**About this task**
Scan the material that follows. Copy every line containing the word "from".

**Source data**

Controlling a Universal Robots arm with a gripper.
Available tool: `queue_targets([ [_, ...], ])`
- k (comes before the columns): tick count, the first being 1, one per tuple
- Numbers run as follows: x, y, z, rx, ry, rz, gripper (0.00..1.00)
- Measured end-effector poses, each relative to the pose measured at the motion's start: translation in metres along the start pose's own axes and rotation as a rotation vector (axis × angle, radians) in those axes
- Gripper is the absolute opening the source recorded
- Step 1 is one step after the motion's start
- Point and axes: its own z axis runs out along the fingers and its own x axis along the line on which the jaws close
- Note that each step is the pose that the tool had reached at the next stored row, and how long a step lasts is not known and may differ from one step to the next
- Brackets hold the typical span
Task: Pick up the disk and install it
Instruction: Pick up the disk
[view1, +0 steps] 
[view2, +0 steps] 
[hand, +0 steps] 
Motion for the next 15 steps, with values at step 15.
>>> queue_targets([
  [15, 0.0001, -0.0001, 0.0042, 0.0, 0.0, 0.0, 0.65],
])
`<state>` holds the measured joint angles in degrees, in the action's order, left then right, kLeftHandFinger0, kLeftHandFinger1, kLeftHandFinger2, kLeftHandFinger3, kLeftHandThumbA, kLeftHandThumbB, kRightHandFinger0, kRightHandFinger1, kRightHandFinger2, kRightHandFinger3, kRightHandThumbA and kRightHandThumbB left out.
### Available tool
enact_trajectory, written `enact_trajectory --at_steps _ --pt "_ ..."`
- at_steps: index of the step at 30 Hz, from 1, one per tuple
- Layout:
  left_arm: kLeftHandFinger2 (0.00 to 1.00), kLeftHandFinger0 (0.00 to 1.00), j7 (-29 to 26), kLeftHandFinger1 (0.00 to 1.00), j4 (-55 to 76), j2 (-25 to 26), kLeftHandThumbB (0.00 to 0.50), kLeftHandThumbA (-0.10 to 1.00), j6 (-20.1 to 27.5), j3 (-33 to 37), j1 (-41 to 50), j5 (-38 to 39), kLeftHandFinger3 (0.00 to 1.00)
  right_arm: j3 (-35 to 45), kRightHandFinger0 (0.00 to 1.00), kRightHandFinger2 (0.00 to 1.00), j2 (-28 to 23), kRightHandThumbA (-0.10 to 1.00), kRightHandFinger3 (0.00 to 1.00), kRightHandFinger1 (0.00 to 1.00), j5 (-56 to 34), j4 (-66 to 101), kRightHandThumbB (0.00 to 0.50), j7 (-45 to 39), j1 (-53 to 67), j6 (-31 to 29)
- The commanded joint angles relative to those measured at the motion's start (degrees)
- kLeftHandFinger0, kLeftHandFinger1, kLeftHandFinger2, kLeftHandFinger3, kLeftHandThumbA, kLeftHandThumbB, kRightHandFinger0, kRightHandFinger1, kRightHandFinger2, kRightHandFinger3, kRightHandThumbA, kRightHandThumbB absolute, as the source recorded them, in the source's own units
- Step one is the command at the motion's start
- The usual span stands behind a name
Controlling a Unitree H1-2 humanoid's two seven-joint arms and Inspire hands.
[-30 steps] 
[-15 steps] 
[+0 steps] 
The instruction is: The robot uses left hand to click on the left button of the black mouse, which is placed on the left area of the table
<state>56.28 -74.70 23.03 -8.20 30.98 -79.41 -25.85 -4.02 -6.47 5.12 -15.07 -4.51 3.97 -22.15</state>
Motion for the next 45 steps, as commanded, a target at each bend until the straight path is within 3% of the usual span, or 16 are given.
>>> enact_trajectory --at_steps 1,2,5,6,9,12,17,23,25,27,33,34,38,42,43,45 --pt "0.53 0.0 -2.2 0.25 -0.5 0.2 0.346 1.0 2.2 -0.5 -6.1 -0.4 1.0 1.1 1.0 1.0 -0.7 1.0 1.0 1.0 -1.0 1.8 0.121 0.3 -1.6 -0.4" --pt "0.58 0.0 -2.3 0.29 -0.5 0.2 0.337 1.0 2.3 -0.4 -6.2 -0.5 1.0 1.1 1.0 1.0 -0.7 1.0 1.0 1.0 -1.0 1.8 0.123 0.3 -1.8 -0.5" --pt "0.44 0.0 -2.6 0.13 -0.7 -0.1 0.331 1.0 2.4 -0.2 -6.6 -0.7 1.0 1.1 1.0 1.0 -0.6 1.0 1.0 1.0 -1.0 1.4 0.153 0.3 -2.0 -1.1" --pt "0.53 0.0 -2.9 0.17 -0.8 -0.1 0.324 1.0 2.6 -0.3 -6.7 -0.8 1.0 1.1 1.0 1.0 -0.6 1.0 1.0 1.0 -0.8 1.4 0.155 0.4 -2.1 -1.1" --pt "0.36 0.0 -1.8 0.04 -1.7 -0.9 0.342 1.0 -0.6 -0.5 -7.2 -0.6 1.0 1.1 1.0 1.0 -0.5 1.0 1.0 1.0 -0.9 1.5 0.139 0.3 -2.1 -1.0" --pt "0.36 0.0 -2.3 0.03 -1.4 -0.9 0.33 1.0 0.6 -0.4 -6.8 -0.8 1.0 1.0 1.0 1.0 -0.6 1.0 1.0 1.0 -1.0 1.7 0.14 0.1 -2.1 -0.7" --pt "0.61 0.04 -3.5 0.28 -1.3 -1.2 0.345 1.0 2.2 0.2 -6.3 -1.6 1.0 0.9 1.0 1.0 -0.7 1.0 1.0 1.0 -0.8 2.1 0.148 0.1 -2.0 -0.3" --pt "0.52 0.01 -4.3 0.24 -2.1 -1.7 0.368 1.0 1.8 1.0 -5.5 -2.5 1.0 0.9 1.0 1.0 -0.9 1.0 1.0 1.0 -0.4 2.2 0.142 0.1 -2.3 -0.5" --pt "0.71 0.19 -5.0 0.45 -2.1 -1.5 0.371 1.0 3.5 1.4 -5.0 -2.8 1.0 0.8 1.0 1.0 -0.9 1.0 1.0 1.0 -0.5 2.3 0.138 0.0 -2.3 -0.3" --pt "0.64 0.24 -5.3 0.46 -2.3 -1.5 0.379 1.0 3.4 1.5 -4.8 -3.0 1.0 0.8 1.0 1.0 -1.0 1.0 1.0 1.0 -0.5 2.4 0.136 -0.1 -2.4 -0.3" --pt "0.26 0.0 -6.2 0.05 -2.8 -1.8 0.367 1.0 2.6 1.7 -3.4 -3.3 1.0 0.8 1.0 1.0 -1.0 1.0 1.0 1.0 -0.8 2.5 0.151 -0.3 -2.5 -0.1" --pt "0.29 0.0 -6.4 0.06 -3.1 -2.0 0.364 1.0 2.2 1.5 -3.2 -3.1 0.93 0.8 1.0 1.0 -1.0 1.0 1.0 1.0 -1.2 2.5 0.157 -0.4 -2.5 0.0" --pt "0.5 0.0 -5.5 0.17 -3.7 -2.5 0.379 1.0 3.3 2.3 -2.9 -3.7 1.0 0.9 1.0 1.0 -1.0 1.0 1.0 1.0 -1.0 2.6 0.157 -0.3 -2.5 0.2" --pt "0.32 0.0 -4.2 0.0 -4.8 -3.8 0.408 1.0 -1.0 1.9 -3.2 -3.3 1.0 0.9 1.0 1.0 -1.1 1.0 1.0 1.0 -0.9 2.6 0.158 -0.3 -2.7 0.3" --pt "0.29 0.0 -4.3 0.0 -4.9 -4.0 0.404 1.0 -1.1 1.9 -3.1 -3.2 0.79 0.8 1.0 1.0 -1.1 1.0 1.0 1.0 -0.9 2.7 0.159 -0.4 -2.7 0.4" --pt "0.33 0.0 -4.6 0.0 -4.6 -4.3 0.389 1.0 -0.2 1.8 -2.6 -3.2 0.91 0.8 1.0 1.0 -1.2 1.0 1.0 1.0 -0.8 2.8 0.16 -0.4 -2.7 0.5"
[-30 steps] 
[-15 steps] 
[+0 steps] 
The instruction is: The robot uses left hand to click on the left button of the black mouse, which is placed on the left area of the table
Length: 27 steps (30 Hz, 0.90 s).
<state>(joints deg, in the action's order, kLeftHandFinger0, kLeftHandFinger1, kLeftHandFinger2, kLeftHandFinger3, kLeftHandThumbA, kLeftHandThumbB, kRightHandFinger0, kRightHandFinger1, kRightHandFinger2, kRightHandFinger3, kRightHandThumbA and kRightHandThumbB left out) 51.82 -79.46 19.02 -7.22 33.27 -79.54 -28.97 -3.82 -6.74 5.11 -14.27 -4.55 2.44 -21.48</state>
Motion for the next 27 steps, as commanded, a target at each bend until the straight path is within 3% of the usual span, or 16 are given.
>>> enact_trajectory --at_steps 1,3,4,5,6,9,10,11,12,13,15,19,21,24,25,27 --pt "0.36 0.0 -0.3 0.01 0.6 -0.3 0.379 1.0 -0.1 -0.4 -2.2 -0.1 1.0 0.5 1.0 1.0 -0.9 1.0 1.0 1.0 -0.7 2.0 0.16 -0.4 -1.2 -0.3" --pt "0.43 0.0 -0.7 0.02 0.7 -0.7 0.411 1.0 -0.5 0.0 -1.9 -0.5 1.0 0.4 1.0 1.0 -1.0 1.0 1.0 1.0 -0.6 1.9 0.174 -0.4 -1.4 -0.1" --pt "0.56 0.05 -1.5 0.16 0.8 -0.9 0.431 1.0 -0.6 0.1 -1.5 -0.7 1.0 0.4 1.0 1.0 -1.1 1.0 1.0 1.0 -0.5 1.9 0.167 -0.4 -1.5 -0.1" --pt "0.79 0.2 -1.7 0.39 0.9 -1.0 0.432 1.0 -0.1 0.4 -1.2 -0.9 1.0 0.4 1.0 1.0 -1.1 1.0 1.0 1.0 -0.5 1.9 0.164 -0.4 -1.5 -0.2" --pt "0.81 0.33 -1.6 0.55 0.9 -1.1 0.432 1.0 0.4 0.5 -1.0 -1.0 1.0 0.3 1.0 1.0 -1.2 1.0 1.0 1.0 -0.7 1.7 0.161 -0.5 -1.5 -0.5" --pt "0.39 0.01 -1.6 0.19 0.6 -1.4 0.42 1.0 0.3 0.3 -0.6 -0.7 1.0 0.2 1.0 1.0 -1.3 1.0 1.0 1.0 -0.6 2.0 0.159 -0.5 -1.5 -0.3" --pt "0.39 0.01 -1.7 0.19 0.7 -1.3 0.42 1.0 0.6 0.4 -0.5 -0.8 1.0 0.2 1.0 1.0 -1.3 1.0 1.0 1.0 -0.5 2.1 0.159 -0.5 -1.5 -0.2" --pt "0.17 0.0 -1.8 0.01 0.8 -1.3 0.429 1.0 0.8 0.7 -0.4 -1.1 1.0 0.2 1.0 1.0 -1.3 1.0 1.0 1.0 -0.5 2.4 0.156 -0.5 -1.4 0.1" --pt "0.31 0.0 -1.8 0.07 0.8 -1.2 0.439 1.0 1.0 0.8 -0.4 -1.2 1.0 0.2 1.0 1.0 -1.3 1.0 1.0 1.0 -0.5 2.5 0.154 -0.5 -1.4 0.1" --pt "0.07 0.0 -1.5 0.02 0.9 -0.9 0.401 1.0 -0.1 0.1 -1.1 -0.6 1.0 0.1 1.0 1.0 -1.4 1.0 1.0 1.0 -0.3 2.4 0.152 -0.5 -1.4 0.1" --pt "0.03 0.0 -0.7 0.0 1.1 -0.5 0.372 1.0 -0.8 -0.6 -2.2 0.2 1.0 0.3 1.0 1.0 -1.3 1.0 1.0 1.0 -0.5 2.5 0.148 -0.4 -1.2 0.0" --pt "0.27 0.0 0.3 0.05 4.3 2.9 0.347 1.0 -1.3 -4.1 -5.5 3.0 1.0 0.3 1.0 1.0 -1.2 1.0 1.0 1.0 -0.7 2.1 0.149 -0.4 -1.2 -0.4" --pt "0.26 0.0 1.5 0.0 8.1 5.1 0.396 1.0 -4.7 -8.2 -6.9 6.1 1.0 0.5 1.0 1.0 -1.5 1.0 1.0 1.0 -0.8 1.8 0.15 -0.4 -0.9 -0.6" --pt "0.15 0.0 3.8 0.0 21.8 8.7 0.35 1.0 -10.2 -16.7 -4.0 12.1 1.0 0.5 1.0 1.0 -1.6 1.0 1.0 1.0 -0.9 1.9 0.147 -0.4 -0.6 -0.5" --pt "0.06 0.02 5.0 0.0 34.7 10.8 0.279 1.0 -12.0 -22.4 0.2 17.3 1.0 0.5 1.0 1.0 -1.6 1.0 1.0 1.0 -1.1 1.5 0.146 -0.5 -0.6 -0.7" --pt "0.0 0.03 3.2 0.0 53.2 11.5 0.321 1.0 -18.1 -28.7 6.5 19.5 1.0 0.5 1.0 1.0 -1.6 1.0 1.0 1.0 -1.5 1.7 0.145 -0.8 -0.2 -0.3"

**Solution for this task**
- Note that each step is the pose that the tool had reached at the next stored row, and how long a step lasts is not known and may differ from one step to the next
- at_steps: index of the step at 30 Hz, from 1, one per tuple

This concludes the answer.